For each line in the data that includes "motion", make a copy.

[Start of section]

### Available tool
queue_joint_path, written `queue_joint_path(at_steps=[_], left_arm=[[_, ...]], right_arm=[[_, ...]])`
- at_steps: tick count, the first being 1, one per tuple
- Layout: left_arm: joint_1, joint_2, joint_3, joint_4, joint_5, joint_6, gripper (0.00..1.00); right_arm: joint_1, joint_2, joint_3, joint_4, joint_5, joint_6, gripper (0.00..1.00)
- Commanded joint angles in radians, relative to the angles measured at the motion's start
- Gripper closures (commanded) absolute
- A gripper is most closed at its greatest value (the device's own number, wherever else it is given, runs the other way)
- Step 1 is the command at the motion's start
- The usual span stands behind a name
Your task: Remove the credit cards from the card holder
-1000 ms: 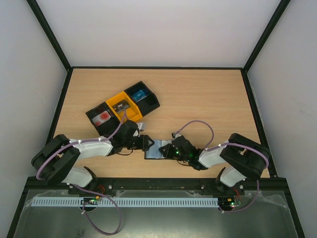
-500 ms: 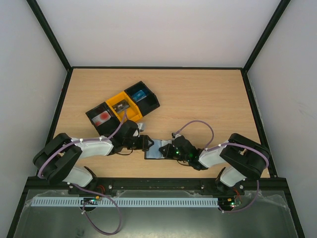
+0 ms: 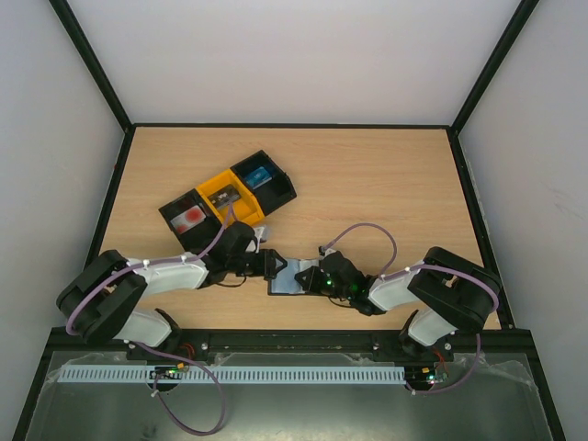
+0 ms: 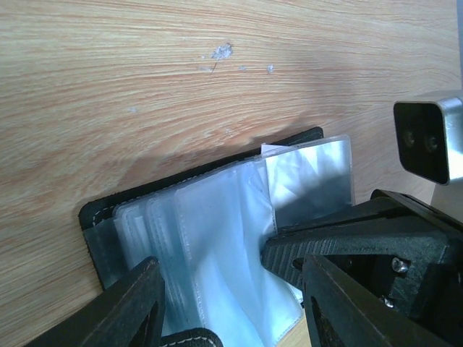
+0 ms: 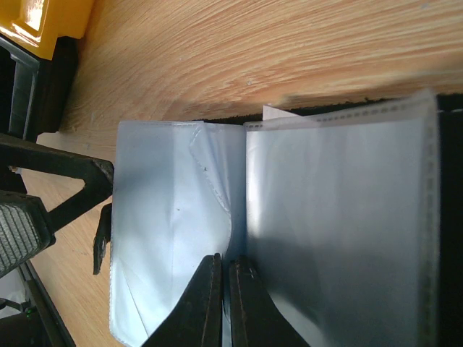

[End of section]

-- Reply --
- Commanded joint angles in radians, relative to the angles measured at the motion's start
- Step 1 is the command at the motion's start

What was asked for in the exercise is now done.